Lo ha detto il presidente della Bce, Mario Draghi, in un convegno a Francoforte, sottolineando che “ci sono interrogativi sulla qualità di questi posti di lavoro” con “un aumento del part-time e di quelli a termine”.

“Per chiudere il Qe occorre che ci sia una condizione chiara: dobbiamo vedere una correzione sostenibile nel percorso dell’inflazione verso il nostro obiettivo, ossia vicino al 2%”, ha aggiunto  sottolineando quindi che anche se la crescita nell’Eurozona si è rivelata “più forte delle attese e la fiducia è aumentata, non possiamo ancora dire di aver completato il lavoro”. La nostra politica monetaria dovrà dunque essere “calibrata” per centrare l’obiettivo.

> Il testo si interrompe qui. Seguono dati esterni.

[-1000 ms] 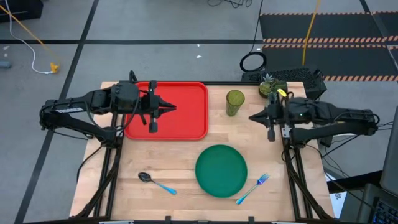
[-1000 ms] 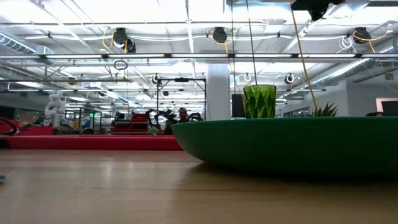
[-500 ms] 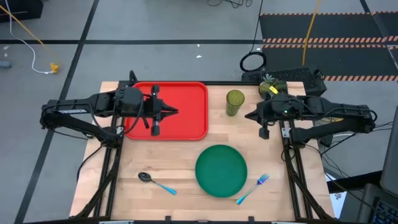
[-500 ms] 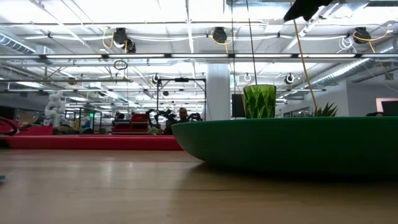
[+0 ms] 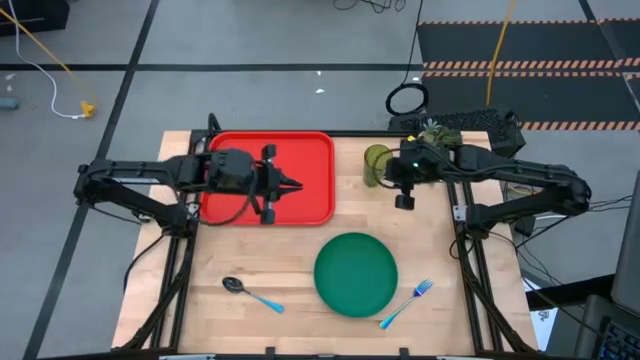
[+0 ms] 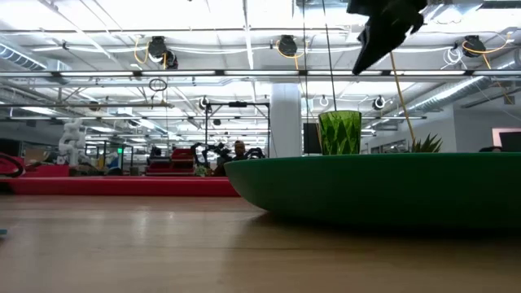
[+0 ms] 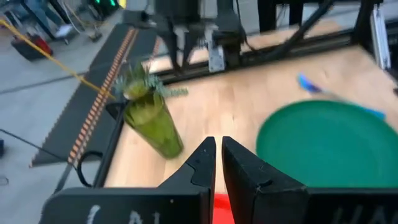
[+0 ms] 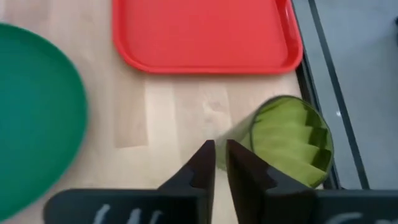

“Siamo più fiduciosi rispetto al passato che l’inflazione procede nella giusta direzione, ma restano rischi ed incertezze, per questo motivo la politica monetaria deve essere ancora paziente, persistente e prudente per assicurare che l’inflazione ritorni verso il nostro obiettivo”.

I tassi d’interesse della Bce “resteranno sui livelli attuali ben oltre la fine del Qe”, ha Draghi,  spiegando che “bisogna garantire che la nostra politica di stimolo non venga indebolita da aspettative premature circa un primo rialzo dei tassi”.

“Le riforme del lavoro” nell’Eurozona “hanno incoraggiato lavoratori più anziani e donne ad entrare nel mondo del lavoro”, ha detto ancora sottolineando che “tre quarti della crescita dell’occupazione durante la ripresa è rappresentata da lavoratori più anziani e più della metà da donne”.